La Résurrection Avortée Et Le Potentiel Financier Actuel
Ce projet mort-né des années 2000 cachait pourtant un argument de poids pour les finances publiques. Avec plus de 8 millions de chiens recensés en France selon _Goodflair_, la réintroduction d’une taxe à 100 euros par animal aurait généré près d’un milliard d’euros de recettes annuelles. Une manne financière considérable qui n’a pas suffi à convaincre les parlementaires.
Les députés porteurs du projet avançaient un motif pragmatique : financer l’entretien urbain lié aux déjections canines, dont le nettoyage pèse lourdement sur les budgets municipaux. Mais le spectre des abandons massifs provoqués par la taxe originelle a dissuadé toute velléité de renaissance. La mémoire collective des années 70 et ses conséquences dramatiques pour les animaux ont agi comme un repoussoir politique.
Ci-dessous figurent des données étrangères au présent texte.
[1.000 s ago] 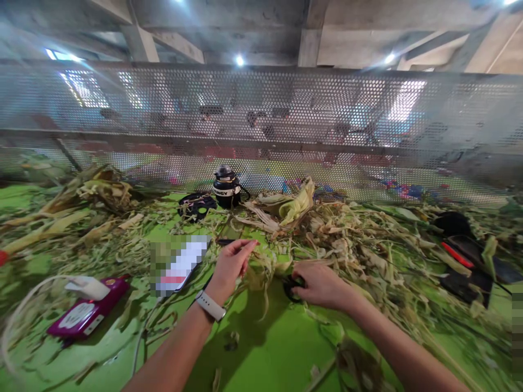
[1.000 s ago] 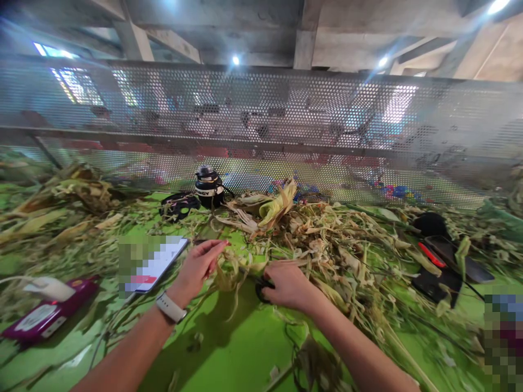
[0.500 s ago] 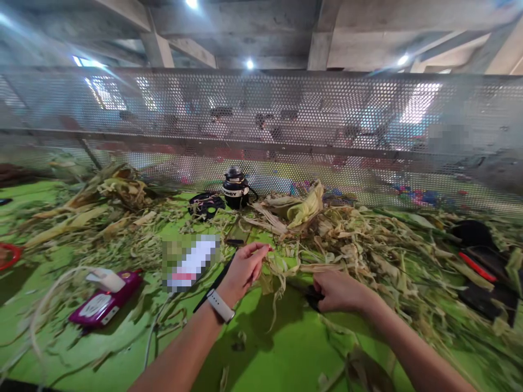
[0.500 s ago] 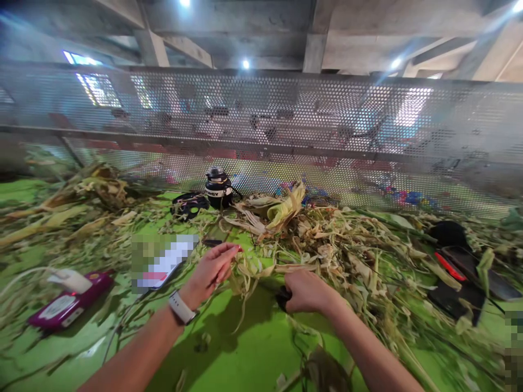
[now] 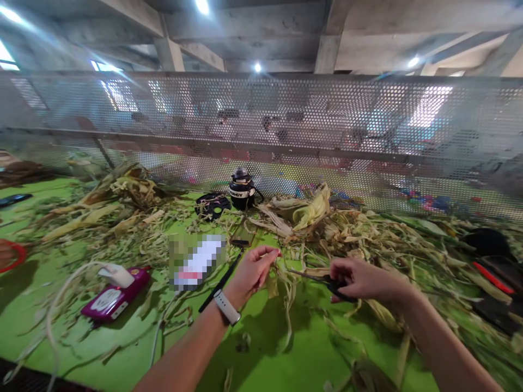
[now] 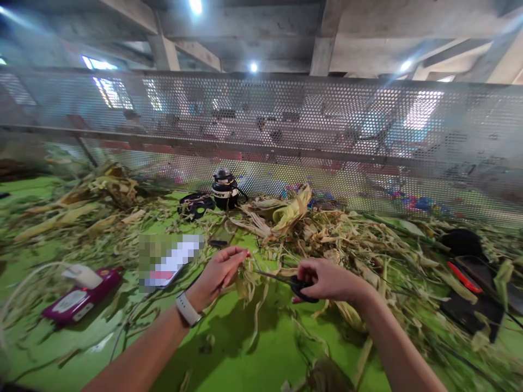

Cette somme d’un milliard d’euros représente pourtant plus de trois fois le potentiel estimé pour la taxe vélocipédique. Face à des caisses publiques constamment sous tension, certains économistes rappellent régulièrement ce gisement fiscal inexploité. D’autant que d’autres pays européens ont franchi le pas sans provoquer de crise majeure, démontrant qu’un tel dispositif peut fonctionner sous certaines conditions.

Le Modèle Européen : Quand Nos Voisins Taxent Les Chiens
Cette approche jugée trop risquée en France fonctionne pourtant au-delà de nos frontières. En Allemagne, la taxe canine (_Hundesteuer_) reste une réalité quotidienne pour des millions de propriétaires. Son montant varie considérablement selon les régions, atteignant jusqu’à 150 euros par an dans certaines communes, sans provoquer les vagues d’abandons redoutées par les autorités françaises.
La Suisse a développé un système encore plus élaboré. Les propriétaires s’acquittent d’une redevance comprise entre 106 et 212 euros annuels, modulée selon deux critères : la commune de résidence et la taille de l’animal. Un petit chien génère ainsi une taxe deux fois inférieure à celle d’un grand chien, traduisant une logique de proportionnalité avec l’impact urbain présumé.
Les fonds collectés suivent une affectation claire : financer l’entretien des espaces publics et la gestion des déjections canines. Cette transparence budgétaire facilite l’acceptation sociale de la mesure. Les infrastructures dédiées aux animaux, comme les parcs canins ou les distributeurs de sacs, bénéficient directement de ces recettes.
Ces exemples étrangers démontrent qu’une taxation raisonnée peut coexister avec le bien-être animal. La différence réside dans la progressivité des montants, la communication sur l’utilisation des fonds et l’accompagnement des propriétaires. Des critères que les tentatives françaises n’ont jamais pleinement intégrés, laissant planer l’hypothèse d’un retour possible de cette fiscalité sous une forme rénovée.